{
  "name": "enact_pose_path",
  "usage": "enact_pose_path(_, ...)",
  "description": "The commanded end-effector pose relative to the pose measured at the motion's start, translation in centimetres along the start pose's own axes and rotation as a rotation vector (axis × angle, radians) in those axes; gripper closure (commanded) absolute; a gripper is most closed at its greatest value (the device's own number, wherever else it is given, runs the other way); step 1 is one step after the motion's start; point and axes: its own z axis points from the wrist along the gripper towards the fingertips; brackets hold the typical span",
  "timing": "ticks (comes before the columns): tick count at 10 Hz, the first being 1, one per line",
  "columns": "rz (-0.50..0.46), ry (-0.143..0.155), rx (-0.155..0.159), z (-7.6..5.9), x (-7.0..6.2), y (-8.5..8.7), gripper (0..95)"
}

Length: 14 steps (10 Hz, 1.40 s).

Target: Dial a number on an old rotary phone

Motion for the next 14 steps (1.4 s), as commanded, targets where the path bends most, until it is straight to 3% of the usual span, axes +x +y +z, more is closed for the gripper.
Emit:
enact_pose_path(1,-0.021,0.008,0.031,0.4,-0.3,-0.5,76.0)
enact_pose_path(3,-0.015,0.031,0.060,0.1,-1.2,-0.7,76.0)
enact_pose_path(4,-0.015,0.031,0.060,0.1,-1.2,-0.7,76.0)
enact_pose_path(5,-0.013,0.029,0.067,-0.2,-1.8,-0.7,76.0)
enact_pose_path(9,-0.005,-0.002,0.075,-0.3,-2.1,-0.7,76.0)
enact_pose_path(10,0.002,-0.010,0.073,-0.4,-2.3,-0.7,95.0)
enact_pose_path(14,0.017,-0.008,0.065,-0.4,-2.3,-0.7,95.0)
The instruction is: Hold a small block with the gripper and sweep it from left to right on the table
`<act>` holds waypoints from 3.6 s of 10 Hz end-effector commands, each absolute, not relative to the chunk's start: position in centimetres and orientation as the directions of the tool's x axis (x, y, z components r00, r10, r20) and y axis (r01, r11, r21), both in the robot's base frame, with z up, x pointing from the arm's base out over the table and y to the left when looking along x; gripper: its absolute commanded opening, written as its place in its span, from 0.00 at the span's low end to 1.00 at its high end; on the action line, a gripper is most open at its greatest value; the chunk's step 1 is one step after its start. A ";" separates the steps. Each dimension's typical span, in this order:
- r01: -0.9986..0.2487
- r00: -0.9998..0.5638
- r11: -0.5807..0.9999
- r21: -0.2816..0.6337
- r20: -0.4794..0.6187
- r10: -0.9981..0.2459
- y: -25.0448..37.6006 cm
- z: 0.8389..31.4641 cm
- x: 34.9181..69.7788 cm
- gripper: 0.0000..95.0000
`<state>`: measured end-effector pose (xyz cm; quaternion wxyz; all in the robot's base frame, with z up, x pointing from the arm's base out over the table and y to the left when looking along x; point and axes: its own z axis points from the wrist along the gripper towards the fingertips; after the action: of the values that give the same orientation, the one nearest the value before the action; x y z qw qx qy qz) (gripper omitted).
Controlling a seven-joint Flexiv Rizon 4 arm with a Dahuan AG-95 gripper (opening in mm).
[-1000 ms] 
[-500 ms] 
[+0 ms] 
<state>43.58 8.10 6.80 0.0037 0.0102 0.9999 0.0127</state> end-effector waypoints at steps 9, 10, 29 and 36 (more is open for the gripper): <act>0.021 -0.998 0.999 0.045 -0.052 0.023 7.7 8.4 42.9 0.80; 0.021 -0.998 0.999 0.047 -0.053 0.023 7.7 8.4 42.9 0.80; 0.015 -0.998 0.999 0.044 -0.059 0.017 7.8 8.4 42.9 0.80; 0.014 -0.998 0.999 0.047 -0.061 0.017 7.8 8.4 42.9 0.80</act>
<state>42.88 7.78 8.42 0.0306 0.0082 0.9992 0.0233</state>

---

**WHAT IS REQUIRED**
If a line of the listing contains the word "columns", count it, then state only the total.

**RESULT OF THIS EXERCISE**
2